The Registrar will usually act on a request from a society to carry out a dissolution under section 28 if evidence is produced that the society has no liabilities, that its assets have been distributed and that its members want the society to be dissolved.
Once the liquidation or dissolution of the society is completed the surplus assets (i.e. the money and property remaining after the payment of all costs, debts and liabilities) are to be disposed of as specified in the society's rules. If this is not possible, the Registrar has the authority under Section 27 of the Act to direct how the assets shall be disposed of. Any surplus assets that are subject to trusts will be disposed of as directed by the High Court (where the society was put into liquidation by the High Court). In other cases, surplus assets subject to trusts will be disposed of as directed by the Registrar.

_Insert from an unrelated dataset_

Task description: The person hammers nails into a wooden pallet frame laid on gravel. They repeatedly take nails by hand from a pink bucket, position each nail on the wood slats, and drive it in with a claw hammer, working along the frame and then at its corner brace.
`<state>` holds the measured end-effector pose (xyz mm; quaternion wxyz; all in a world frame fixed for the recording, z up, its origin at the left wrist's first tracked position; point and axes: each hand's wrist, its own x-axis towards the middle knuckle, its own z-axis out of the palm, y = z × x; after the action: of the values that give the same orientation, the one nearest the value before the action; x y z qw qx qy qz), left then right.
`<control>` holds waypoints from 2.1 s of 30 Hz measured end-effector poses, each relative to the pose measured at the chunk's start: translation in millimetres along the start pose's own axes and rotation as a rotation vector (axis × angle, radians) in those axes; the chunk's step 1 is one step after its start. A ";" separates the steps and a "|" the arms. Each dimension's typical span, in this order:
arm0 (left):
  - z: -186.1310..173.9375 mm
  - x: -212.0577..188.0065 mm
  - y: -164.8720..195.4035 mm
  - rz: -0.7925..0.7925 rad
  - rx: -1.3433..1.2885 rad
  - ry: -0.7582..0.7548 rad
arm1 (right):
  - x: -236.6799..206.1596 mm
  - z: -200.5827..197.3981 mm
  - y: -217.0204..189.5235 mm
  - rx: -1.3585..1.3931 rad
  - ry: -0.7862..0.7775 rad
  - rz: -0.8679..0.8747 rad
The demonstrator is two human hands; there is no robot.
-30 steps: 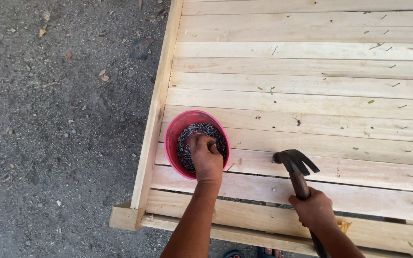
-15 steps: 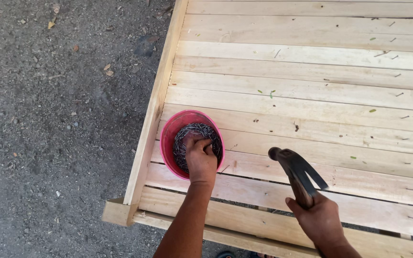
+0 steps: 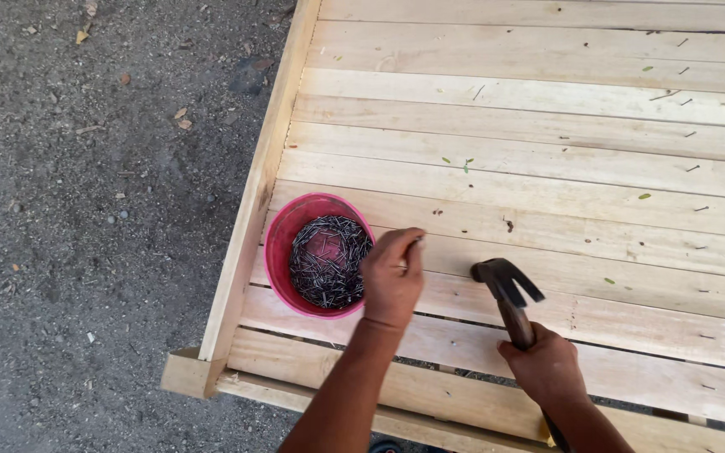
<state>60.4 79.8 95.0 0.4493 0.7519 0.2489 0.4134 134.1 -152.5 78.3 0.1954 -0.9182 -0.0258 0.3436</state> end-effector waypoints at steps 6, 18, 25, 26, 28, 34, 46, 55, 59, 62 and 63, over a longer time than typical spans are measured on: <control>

Anybody may inspect the file of an incorporated society in the office of the Registrar of Incorporated Societies at which the society is registered. The file contains the rules of the society and every financial statement lodged with the Registrar. There is no charge for inspecting the file. Copying facilities are available in all offices.
If certified copies are required of any documents on a society’s file, they can be obtained upon payment of a prescribed fee.
Alternatively, you can search registered information on an incorporated society at the Companies Office Internet Site http://www.companies.govt.nz.
See also ”A Guide to Searching Corporate Body Information”.
The publications listed below will be of considerable assistance to those involved in the running of an incorporated society.
· Incorporated Societies Act 1908 and Amendments
·
Incorporated Societies Regulations 1979.
These publications are essential reading for anyone involved in forming or
running an incorporated society. Both the president and secretary, as a
minimum, should have copies of the Act and its amendments to ensure that the
conduct of the society complies with the legislative requirements. Copies of
the Act can be purchased from any Government Bookshop.
·
The Law and Administration of Incorporated
Societies by T F Paul published by Butterworths Wellington (1986) (2nd Ed).
This is a comprehensive and professional approach to incorporated societies and
an excellent guide for a president, secretary or treasurer of a larger or more
complex society. Topics covered include secretarial and administrative duties,
accounts, taxation, conduct of meetings and the law of defamation.
The information contained in this document is for guidance only. We recommend you seek professional advice if you intend to register an incorporated society under the Incorporated Societies Act 1908.